Nitrated unsaturated fatty acids including nitro-oleic acid (NO2-OA) have been measured in human blood samples in their free and esterified forms. Plasma concentrations in healthy subjects have been reported to be of the order of 600 nM for free NO2-OA and 300 nM for esterified NO2-OA, as measured by LC–MS/MS. In the present article we report a GC–MS/MS method for the specific and accurate quantification of two NO2-OA isomers, i.e., 9-NO2-OA and 10-NO2-OA, in human plasma using newly prepared, isolated, characterized and standardized 15N-labeled analogs. This method involves SPE extraction of fatty acids from slightly acidified plasma samples (pH 5), conversion to their pentafluorobenzyl (PFB) esters, isolation by HPLC, solvent extraction from a single HPLC fraction and GC–MS/MS analysis in the electron capture negative-ion chemical ionization (ECNICI) mode.
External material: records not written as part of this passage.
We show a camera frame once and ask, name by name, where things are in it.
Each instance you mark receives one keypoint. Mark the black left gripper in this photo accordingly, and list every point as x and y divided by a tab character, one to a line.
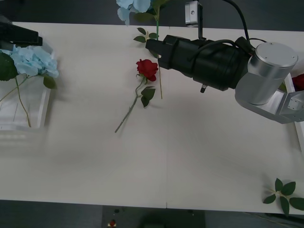
4	31

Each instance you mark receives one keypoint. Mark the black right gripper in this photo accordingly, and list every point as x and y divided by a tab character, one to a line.
175	53

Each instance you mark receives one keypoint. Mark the red artificial rose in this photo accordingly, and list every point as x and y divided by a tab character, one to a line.
147	69
299	82

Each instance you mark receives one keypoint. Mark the silver and black right arm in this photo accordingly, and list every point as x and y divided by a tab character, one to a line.
270	69

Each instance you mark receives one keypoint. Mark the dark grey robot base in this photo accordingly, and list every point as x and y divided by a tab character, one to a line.
133	218

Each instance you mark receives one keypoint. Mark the loose green leaf twig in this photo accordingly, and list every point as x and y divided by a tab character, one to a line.
140	39
288	188

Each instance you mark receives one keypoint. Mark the shallow white box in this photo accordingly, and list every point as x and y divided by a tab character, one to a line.
35	109
300	135

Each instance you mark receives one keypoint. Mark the red button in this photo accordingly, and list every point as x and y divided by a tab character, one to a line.
112	223

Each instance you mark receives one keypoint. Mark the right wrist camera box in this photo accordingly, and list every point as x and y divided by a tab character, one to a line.
191	13

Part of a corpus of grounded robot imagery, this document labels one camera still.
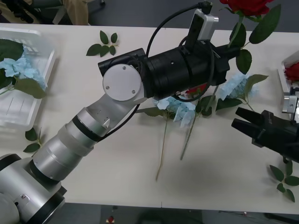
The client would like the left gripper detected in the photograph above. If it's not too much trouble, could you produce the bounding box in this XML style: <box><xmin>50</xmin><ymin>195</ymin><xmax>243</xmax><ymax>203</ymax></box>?
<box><xmin>186</xmin><ymin>44</ymin><xmax>241</xmax><ymax>91</ymax></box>

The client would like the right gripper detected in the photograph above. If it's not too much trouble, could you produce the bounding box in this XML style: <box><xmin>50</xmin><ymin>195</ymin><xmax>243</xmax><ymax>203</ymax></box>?
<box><xmin>231</xmin><ymin>107</ymin><xmax>299</xmax><ymax>161</ymax></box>

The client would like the red rose with green stem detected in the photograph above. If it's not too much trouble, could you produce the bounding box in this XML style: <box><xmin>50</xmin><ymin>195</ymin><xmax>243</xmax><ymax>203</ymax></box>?
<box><xmin>179</xmin><ymin>84</ymin><xmax>219</xmax><ymax>161</ymax></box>
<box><xmin>284</xmin><ymin>64</ymin><xmax>299</xmax><ymax>82</ymax></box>
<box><xmin>205</xmin><ymin>0</ymin><xmax>282</xmax><ymax>112</ymax></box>

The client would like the shallow white box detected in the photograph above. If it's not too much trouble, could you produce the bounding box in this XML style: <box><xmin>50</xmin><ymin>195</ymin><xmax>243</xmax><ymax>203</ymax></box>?
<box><xmin>277</xmin><ymin>51</ymin><xmax>299</xmax><ymax>94</ymax></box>
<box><xmin>0</xmin><ymin>27</ymin><xmax>57</xmax><ymax>128</ymax></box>

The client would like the loose green leaf twig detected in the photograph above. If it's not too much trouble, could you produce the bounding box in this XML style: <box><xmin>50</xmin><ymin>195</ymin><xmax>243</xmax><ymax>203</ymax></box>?
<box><xmin>86</xmin><ymin>30</ymin><xmax>118</xmax><ymax>57</ymax></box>
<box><xmin>269</xmin><ymin>161</ymin><xmax>299</xmax><ymax>203</ymax></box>
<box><xmin>23</xmin><ymin>127</ymin><xmax>45</xmax><ymax>154</ymax></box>

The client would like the person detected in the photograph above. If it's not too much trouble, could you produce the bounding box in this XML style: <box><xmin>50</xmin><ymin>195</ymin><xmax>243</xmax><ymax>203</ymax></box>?
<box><xmin>0</xmin><ymin>0</ymin><xmax>90</xmax><ymax>25</ymax></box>

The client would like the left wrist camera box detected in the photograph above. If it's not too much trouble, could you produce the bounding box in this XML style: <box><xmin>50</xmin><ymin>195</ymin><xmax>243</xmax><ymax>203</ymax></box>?
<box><xmin>188</xmin><ymin>8</ymin><xmax>220</xmax><ymax>42</ymax></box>

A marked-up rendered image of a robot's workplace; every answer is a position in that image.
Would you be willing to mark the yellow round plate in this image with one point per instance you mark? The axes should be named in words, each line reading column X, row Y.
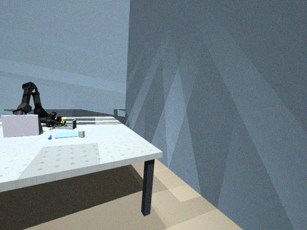
column 63, row 122

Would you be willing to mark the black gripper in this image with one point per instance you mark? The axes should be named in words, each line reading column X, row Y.
column 53, row 122

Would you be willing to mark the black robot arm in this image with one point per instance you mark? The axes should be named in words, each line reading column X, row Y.
column 25, row 107

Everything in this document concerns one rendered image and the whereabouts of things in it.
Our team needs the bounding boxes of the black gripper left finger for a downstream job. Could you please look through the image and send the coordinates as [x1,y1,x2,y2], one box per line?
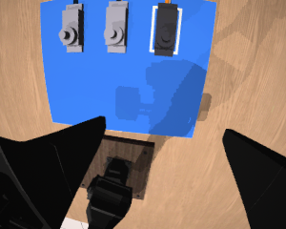
[0,115,106,229]

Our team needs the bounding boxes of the blue flat deck plate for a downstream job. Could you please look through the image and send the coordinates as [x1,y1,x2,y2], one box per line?
[40,0,216,137]

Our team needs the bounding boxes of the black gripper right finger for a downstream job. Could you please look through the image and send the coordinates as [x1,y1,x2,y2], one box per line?
[222,129,286,229]

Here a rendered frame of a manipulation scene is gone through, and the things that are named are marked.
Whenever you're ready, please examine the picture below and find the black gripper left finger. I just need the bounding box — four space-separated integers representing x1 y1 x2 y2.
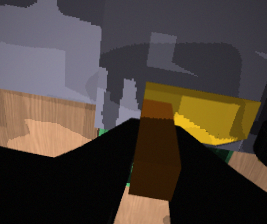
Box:
0 117 140 224

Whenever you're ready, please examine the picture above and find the green tray floor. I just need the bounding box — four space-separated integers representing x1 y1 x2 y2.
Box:
104 129 221 155

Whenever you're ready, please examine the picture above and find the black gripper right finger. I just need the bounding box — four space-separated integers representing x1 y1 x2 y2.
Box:
169 125 267 224
Quantification was performed by selected-reaction monitoring (SRM) of m/z 46 ([NO2]−) and m/z 47 ([15NO2]−) produced by collision-induced dissociation (CID) from the parent ions [M−PFB]− at m/z 326 for endogenous 9-NO2-OA and 10-NO2-OA and m/z 327 for the internal standards 9-15NO2-OA and 10-15NO2-OA. We partially validated the GC–MS/MS method for 9-NO2-OA and 10-NO2-OA in human plasma and quantified these nitro-oleic species in plasma of 15 healthy volunteers. We identified two isomers, i.e., 9-NO2-OA and 10-NO2-OA, in human plasma under physiological conditions and found these nitrated fatty acids at a mean concentration of 1 nM each. This concentration is about 600 times lower than that reported by others using LC–MS/MS. Our GC–MS/MS studies on nitro-oleic acid and 3-nitrotyrosine suggest that the extent of nitration of biomolecules such as unsaturated fatty acids and tyrosine is very low in health. In this article we discuss analytical and biological ramifications potentially associated with measurement of nitrated biomolecules in biological systems.